As well as pits and a ‘working hollow’, there were groups of postholes. One group of four excavated in 1959 was a typical ‘four-poster’ structure, often thought to be above-ground granaries. These may have for grain that would be used in the near future rather than for long-term (over-winter) storage. The others, around the horseshoe-shaped ditch, do not make a pattern that suggests a building. Some of them can be joined to make straight lines, which may mean that they show the position of fences, but there are too few to be certain.
The Iron Age farm or hamlet must have been successful. Aerial photographs show that the pits spread across much of the field, with associated ditches perhaps defining areas that were farmed. There may even have been earlier activity on the site, as metal detectorists have found two broken fragments of a Middle Bronze Age (about 1550-1150 BC) rapier; one piece is the tip, the other from the middle of the shaft. Although found 7½ months apart, these two pieces were probably from the same weapon. The break may have been deliberate: North Hertfordshire Museum has on display a Middle Bronze Age sword from St Ippollitts broken into three pieces before being thrown into a pond.

The accompanying aerial photograph shows the site, with its huge density of pits in the centre and north of the field, with the ‘working hollows’ down to the south and one to the west. On the south-eastern side of the site are some ditches that may show where contemporary field were located. A pair of ditches widely separated runs from the south of the site towards the north-northwest. If they are part of a single feature, they might be part of a droveway for livestock.

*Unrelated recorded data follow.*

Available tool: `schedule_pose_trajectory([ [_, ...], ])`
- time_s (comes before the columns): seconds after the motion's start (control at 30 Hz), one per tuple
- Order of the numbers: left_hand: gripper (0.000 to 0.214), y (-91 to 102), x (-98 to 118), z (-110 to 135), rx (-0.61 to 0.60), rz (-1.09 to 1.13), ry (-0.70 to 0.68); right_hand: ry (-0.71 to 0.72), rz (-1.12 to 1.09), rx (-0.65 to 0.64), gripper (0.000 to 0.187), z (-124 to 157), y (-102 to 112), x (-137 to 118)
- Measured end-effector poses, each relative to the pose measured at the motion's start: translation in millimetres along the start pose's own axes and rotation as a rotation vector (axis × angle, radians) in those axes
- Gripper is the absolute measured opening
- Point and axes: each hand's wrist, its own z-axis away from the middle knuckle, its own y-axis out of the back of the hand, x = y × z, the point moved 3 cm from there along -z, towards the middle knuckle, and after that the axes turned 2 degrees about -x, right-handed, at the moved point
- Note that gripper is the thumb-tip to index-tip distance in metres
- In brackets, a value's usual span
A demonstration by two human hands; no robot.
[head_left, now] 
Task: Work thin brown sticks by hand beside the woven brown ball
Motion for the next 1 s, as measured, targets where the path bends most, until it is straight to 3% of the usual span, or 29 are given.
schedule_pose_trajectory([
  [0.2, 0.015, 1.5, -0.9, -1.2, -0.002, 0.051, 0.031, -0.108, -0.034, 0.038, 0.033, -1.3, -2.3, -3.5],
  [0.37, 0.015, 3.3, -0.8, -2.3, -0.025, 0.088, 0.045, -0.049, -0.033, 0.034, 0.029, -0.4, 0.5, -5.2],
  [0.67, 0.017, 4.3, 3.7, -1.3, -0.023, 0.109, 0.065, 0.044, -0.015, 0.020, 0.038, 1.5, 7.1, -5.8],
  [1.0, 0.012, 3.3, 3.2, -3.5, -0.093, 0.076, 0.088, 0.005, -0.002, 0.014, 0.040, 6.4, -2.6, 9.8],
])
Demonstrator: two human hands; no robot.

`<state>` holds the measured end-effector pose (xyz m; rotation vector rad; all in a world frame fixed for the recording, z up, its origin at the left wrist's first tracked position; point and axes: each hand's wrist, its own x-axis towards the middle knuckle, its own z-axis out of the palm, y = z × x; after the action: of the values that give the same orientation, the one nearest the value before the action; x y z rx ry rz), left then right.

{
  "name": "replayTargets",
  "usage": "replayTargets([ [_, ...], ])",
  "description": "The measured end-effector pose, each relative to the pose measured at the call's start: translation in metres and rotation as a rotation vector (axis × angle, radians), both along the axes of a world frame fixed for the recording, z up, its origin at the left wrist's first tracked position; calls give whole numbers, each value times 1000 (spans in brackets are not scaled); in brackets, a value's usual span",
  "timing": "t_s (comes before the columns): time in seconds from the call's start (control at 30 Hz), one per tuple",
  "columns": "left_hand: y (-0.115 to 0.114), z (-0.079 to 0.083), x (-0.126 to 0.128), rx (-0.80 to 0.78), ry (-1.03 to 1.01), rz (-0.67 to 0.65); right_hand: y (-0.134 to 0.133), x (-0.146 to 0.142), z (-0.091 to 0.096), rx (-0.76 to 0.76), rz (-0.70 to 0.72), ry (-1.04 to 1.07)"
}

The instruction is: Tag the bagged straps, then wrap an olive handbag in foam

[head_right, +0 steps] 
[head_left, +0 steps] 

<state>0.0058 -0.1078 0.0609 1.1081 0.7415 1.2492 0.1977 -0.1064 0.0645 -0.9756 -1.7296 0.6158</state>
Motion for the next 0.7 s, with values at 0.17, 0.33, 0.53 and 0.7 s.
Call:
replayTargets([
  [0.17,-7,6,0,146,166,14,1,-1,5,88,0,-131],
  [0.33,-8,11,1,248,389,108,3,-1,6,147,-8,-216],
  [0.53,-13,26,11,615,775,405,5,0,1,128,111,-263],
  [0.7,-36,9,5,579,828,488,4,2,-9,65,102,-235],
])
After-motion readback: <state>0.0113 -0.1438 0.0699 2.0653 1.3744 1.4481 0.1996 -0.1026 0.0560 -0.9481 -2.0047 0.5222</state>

It is interesting to see that almost all the pits on the site lie to its northeast, while all the ‘working hollows’ lie to the southwest, a good indication that the ditches were in use at the same time as the rest of the site.

One mystery remains. How did the medieval peasants who named the field know that it was the site of an ‘old habitation’? Perhaps we underestimate how much people in the past recognised the traces of ancient pottery and metalwork as belonging to people even further back in time.